Similarly, as can be seen from Figure 9a, the method proposed in this paper identifies that the operating data of turbine #6 contains three operating states, including normal operating conditions and two derated power operating states. From the results of the derated power state division, the derated power data and the normal state data achieve a good separation, but the identification of the two derated power states does not achieve the expected effect. The green data points are outliers from normal operation, while the blue data points contain two derated power states. However, this does not affect the outlier detection under normal operating conditions. It can be seen from Figure 9b that the good outlier detection effect is also achieved under the normal operation of turbine #6.

Comparing turbine #1 and turbine #6, we can see that the method proposed in this paper can adapt to different operating numbers of derated power levels and is more reliable in the detection of outliers.

3.3. Impact of Threshold on Outlier Detection Results

The method proposed in this paper relies on the posterior probability value of the sample to detect the outliers. When the posterior probability of the sample is less than the given threshold, the sample is judged as an outlier. Therefore, if different thresholds are applied, different outliers will be identified. To investigate the effect of thresholds on outlier detection, the same turbine data are used with the same model but with different thresholds. We establish a mixed probability model for the operating data of turbine #1 and estimate the model parameters to obtain the posterior probability.
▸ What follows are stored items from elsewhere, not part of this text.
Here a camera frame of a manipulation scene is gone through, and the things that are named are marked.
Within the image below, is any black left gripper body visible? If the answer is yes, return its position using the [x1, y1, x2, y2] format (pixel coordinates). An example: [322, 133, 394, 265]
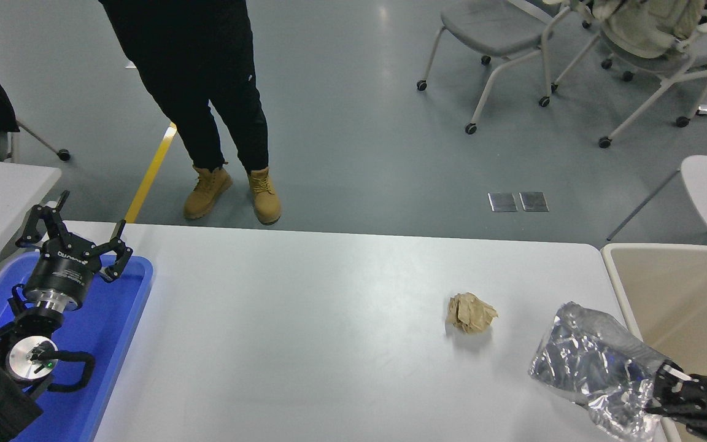
[25, 240, 102, 297]

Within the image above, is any large pale bin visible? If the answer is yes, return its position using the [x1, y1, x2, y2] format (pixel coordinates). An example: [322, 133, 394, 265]
[601, 244, 707, 442]

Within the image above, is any grey white-framed office chair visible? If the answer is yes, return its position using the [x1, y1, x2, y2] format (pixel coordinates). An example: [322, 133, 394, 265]
[550, 0, 707, 149]
[416, 0, 578, 134]

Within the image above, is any tan paper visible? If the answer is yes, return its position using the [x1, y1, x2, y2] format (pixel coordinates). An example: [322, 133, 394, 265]
[445, 292, 499, 334]

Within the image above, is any cream jacket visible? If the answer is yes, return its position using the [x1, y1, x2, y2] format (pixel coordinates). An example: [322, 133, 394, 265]
[592, 0, 707, 59]

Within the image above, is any silver foil tray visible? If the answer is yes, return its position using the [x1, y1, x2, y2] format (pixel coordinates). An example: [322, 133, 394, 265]
[528, 301, 692, 442]

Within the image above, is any blue plastic tray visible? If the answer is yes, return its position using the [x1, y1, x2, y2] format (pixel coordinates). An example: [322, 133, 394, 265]
[0, 250, 154, 442]

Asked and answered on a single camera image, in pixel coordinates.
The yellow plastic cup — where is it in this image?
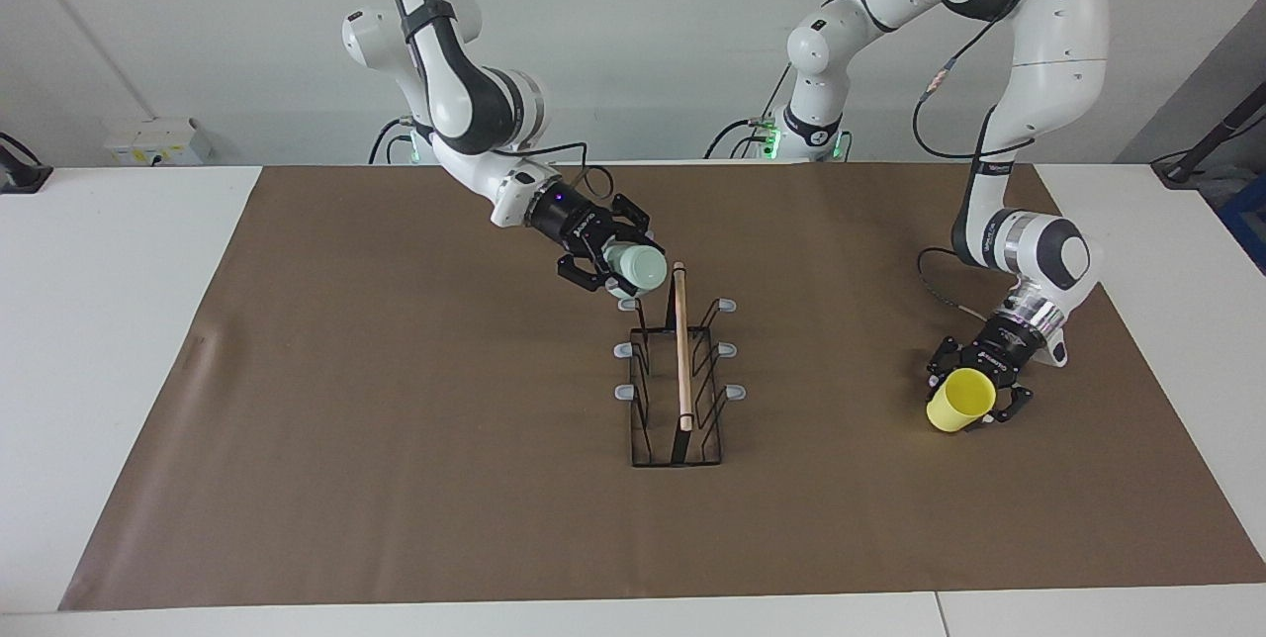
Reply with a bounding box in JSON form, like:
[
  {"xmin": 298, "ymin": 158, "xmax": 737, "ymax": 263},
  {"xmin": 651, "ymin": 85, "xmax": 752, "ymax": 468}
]
[{"xmin": 925, "ymin": 366, "xmax": 997, "ymax": 434}]

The brown table mat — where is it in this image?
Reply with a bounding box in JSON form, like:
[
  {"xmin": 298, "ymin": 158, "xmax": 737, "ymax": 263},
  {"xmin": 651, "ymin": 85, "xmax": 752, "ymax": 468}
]
[{"xmin": 56, "ymin": 161, "xmax": 1266, "ymax": 612}]

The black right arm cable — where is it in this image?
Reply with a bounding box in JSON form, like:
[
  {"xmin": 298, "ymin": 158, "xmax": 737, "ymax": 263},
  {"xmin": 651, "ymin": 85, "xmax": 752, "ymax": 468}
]
[{"xmin": 509, "ymin": 140, "xmax": 616, "ymax": 201}]

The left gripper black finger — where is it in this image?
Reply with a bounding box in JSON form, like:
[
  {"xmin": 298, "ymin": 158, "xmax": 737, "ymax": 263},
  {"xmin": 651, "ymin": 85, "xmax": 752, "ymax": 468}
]
[
  {"xmin": 925, "ymin": 336, "xmax": 977, "ymax": 393},
  {"xmin": 987, "ymin": 380, "xmax": 1037, "ymax": 427}
]

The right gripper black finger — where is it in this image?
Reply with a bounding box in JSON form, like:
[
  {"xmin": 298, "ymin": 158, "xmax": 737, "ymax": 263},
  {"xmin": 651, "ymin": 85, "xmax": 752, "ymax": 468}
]
[
  {"xmin": 606, "ymin": 192, "xmax": 661, "ymax": 246},
  {"xmin": 555, "ymin": 254, "xmax": 621, "ymax": 296}
]

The black wire cup rack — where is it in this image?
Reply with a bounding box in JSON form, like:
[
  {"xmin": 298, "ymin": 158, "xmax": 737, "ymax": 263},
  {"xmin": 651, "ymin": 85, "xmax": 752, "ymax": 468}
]
[{"xmin": 612, "ymin": 260, "xmax": 749, "ymax": 469}]

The white wall socket box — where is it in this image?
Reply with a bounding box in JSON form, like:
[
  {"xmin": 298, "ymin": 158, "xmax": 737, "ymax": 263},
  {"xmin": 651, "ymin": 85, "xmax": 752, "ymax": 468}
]
[{"xmin": 103, "ymin": 117, "xmax": 215, "ymax": 167}]

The black stand pole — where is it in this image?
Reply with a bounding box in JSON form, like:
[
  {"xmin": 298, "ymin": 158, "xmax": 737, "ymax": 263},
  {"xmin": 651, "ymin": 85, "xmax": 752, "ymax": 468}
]
[{"xmin": 1149, "ymin": 86, "xmax": 1266, "ymax": 186}]

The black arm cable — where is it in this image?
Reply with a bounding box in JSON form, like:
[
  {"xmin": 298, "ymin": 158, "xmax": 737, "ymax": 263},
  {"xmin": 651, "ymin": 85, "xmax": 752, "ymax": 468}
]
[
  {"xmin": 853, "ymin": 0, "xmax": 1071, "ymax": 321},
  {"xmin": 509, "ymin": 140, "xmax": 616, "ymax": 201}
]

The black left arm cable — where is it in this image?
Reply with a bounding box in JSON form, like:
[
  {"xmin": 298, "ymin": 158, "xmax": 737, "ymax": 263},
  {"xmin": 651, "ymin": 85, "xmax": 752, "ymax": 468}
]
[{"xmin": 853, "ymin": 0, "xmax": 1071, "ymax": 321}]

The black clamp mount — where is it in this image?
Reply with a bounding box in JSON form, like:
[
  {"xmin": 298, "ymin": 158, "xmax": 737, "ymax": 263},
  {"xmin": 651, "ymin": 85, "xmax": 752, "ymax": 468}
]
[{"xmin": 0, "ymin": 131, "xmax": 53, "ymax": 194}]

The pale green plastic cup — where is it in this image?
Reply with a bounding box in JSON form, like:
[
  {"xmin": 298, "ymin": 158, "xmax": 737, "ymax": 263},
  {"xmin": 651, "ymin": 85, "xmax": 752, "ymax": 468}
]
[{"xmin": 604, "ymin": 242, "xmax": 670, "ymax": 301}]

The blue crate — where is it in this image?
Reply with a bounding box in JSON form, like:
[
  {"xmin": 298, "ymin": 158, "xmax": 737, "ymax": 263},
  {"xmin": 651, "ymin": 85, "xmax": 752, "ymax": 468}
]
[{"xmin": 1218, "ymin": 171, "xmax": 1266, "ymax": 274}]

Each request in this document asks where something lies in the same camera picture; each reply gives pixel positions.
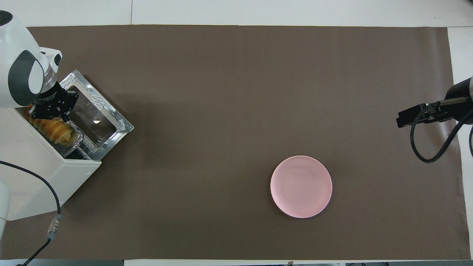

The threshold values θ are set to 0.6, 0.8, and 0.9. The outlier detection results are shown in Figure 9. It can be observed from the figure that when the threshold is low (θ = 0.6), more sample data will be retained, and when the threshold is higher (θ = 0.9), less data will be retained. As the threshold gradually increases, the points in the lower probability density regions will be gradually removed, which is consistent with expectations. Therefore, the threshold can be flexibly selected according to the quality requirements of the operational data. Selecting a higher threshold results in fewer samples with outliers, and selecting a lower threshold preserves more raw data. In this case, selecting a threshold of 0.8 eliminates most outliers and preserves as much raw data as possible. Furthermore, from the comparison of Figure 10a–c, it can be found that changing the threshold θ over a larger range does not produce a huge change in the outcome. The result is still able to maintain the data that need to be retained, that is, the model is robust to the choice of threshold.

4. Conclusions

In this paper, we propose an outlier detection method suitable for wind turbines with derated power operation. The following conclusions can be drawn from the analysis of the example:

• By introducing reasonable assumptions regarding derated power operation, a mixed probability distribution model of wind speed and power with derated power as an implicit random variable is established. Outlier detection under the derated power level of the wind turbine is realized. The method is based on statistical theory and the expectation maximization algorithm and has a sound theoretical basis.
• A mixed probability model initialization method based on k-means clustering is established. This method can identify derated power levels in the data and provide the initial value of the parameter of the mixed probability model. It can also accelerate the convergence of model parameters, making the results more stable.
• The example shows that the method can reliably detect outliers of the wind turbine under normal operating conditions and under different derated power states. The method can also distinguish different derated power state data and has certain robustness to the selection of model parameters.